The Message
b/w The Message (Instrumental)
Grandmaster Flash & The Furious Five feat. Melle Mel & Duke Bootee
Written by Ed "Duke Bootee" Fletcher, Grandmaster Melle Mel & Bobby Robinson
Produced by Ed Fletcher, Clifton "Jiggs" Chase & Sylvia Robinson
Sugar Hill Records
Released May 1982
The United States is in the midst of one of its worst recessions since the 1930s. The unemployment rate is high, and in black communities it is unconscionable. Cities are broke. Roads and transit systems are in sore need of repair.
Modern day woes? Yes. But these were also acute problems in the early 1980s. And like most branches on the rock and roll tree, a new style was borne as a result from this gritty street life.

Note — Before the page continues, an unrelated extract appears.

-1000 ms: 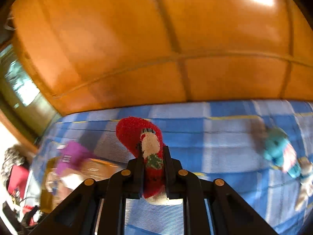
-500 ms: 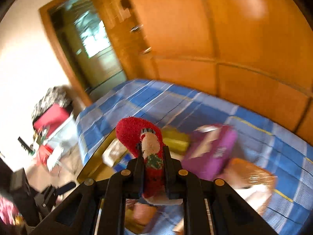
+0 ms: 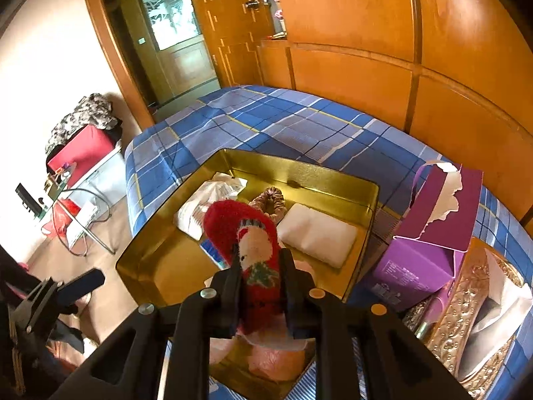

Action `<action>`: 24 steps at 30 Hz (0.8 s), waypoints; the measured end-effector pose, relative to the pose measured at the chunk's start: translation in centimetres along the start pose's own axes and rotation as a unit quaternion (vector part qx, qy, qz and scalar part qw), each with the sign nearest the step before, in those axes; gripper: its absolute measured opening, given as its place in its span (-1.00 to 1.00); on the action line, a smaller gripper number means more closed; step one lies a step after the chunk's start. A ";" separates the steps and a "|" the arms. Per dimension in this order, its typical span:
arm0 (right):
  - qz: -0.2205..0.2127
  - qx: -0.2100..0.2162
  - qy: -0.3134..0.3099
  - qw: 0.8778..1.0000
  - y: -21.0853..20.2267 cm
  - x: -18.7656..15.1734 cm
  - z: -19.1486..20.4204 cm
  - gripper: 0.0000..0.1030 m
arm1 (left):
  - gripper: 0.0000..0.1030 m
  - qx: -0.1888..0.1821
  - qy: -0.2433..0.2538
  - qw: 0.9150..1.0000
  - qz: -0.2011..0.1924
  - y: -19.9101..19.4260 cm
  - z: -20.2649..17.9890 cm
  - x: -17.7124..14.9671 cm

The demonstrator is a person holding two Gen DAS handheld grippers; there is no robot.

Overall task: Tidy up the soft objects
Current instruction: 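Release the white packet in the tray while right carries the Santa plush over, then lower the red Santa plush into the tray and open the right tool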

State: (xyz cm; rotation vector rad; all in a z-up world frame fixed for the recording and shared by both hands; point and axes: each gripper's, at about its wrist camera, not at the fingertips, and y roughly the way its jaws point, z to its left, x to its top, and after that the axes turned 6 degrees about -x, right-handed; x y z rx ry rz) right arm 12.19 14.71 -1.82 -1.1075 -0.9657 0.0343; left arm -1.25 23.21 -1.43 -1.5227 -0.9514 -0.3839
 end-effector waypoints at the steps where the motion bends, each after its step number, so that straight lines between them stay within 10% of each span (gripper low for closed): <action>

It would be known as "hip-hop." Its "Sun Records" moment, if you will, for the birthing of this music would be New York's Sugar Hill Records. Named by founders Joe and Sylvia Robinson for the neighborhood which is part of Hamilton Heights, a sub-neighborhood in Harlem, Sugar Hill was named to signify the "sweet life" in that area of NYC, which was home at one time to noted African-Americans W.E.B. DuBois, Thurgood Marshall, Adam Clayton Powell and Duke Ellington.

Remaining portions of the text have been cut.